- WHAT YOU NEED TO DO
Write out each line of the material below exactly as given.
:: INFORMATION PROVIDED ::
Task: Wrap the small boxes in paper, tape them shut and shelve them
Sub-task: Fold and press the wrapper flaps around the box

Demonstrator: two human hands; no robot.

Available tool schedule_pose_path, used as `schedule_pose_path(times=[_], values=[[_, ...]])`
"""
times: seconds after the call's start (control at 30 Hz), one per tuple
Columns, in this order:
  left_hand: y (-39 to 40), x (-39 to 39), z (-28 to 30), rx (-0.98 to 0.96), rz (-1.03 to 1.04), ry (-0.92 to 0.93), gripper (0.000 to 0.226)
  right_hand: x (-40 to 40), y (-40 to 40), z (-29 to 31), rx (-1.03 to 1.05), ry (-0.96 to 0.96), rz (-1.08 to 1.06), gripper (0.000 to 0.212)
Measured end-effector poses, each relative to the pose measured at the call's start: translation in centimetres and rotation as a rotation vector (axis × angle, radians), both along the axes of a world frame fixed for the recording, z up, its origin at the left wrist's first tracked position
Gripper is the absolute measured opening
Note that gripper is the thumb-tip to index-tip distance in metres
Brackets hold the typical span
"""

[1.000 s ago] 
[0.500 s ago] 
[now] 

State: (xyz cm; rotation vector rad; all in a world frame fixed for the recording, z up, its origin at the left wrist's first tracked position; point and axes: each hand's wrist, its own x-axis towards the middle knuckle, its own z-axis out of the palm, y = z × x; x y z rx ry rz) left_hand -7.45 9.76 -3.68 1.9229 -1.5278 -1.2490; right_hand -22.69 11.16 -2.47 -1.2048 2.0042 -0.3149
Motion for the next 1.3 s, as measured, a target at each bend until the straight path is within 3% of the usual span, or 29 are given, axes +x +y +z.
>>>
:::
- TASK SOLUTION
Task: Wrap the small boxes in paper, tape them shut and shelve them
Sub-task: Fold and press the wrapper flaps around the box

Demonstrator: two human hands; no robot.

Available tool schedule_pose_path, used as `schedule_pose_path(times=[_], values=[[_, ...]])`
"""
times: seconds after the call's start (control at 30 Hz), one per tuple
Columns, in this order:
  left_hand: y (-39 to 40), x (-39 to 39), z (-28 to 30), rx (-0.98 to 0.96), rz (-1.03 to 1.04), ry (-0.92 to 0.93), gripper (0.000 to 0.226)
  right_hand: x (-40 to 40), y (-40 to 40), z (-29 to 31), rx (-1.03 to 1.05), ry (-0.96 to 0.96), rz (-1.08 to 1.06), gripper (0.000 to 0.212)
Measured end-effector poses, each relative to the pose measured at the call's start: translation in centimetres and rotation as a rotation vector (axis × angle, radians), both along the axes of a world frame fixed for the recording, z up, its origin at the left wrist's first tracked position
Gripper is the absolute measured opening
Note that gripper is the thumb-tip to index-tip distance in metres
Brackets hold the typical span
"""

[1.000 s ago] 
[0.500 s ago] 
[now] 

State: (xyz cm; rotation vector rad; all in a world frame fixed for the recording, z up, its origin at the left wrist's first tracked position; point and axes: each hand's wrist, its own x-axis towards the middle knuckle, its own z-axis out of the palm, y = z × x; x y z rx ry rz) left_hand -7.45 9.76 -3.68 1.9229 -1.5278 -1.2490; right_hand -22.69 11.16 -2.47 -1.2048 2.0042 -0.3149
Motion for the next 1.3 s, as measured, a target at each bend until the straight path is within 3% of the usual span, or 29 are given, axes +x +y +z.
>>>

No further output is needed for this exercise.